Religious fundamentalists regard the rule of “no talk” as very important because it involves the transfer of information, and therefore, power. Whatever was done, was acted on because it “preserved the integrity of the scriptures” or “defended orthodoxy from liberalism.” In this way everything from slander to misuse of funds is justified as honorable. Should these behaviors be made public, they would have to be discounted or rationalized.

8. The eighth rule then becomes to disguise the shame. In order to cover the secrets one must hide the shame. Shame-bound behavior can be minimized in different ways. Abuse, over eating, and other addictive behaviors are convenient cover-ups. Murdering an abortion physician is defended as “preserving the lives of the unborn.” Destroying the professional lives of seminary teachers is justified as the “guarding of orthodoxy.” The appearance of control and power is maintained, therefore, at the expense of victims.

Religious fundamentalists are shame-bound persons in shame-based systems. They are guided by a set of rules generally designed by those in positions of power, who require conformity in order to be acceptable.

Jesus said, “Love the Lord your God with all your heart, soul, mind and strength, and your neighbor as yourself.” A person from a shame-based system will have trouble following this basic command.

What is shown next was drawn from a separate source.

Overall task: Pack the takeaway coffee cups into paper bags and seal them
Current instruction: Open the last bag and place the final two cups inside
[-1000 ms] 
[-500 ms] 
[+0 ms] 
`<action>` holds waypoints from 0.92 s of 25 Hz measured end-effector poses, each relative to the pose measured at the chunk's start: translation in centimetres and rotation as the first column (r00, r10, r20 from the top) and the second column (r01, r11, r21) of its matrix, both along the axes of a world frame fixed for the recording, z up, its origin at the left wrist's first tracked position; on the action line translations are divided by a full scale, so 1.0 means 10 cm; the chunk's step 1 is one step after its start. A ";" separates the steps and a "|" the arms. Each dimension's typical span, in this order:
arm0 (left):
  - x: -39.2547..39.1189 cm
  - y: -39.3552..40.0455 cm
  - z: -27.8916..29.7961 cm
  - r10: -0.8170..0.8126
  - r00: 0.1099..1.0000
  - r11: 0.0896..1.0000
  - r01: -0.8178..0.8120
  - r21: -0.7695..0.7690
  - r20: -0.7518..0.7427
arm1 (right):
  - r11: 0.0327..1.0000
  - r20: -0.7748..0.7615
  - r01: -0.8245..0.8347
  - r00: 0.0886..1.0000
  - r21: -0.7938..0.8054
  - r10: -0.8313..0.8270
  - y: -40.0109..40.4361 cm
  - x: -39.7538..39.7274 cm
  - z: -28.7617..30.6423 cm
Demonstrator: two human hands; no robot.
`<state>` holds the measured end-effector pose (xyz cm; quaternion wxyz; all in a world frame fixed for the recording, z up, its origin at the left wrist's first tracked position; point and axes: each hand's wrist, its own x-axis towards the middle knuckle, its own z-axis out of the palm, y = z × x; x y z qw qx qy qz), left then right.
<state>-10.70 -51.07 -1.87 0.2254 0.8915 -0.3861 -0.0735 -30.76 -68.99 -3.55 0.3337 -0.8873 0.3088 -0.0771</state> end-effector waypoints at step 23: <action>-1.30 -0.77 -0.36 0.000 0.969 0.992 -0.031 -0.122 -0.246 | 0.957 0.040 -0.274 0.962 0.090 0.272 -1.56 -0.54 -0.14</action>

Frequently in fundamentalist circles, the inner emotional needs of shame-filled persons displace love. The fundamentalist needs to appear good in order to feel worthy. When a person is trying to work out his worthiness by following the dictates of another, he can hardly be expected to love others as himself.

For the shame-bound believer, the biblical statement, “We are saved by grace through faith,” becomes, “I am saved by earned worthiness through my works. Let me prove to you how good I am and thereby show you how much Jesus lives in me.”


[1] Kaufman, Gershen, Shame: the Power of Caring (Rochester: Schenkman Books, 1992), 9. [2] Kaufman, The Psychology of Shame (New York: Springer Publishing Co., 1996), 26. [3] Fossum Merle A. and Marilyn J. Mason, Facing Shame: Families in Recovery (New York: W. W. Norton, 1989), 19. [4] Smedes, Lewis B., Shame and Grace: Healing the Shame We Don’t Deserve (New York: HarperCollins Publishers, 1993), 78. [5] Fossum and Mason, 19. [6] These rules were developed by Merle Fossum and Marilyn Mason to describe shame-bound family systems. They also apply to other social systems including marriages and religious congregations. [7] Fossum and Mason, 93.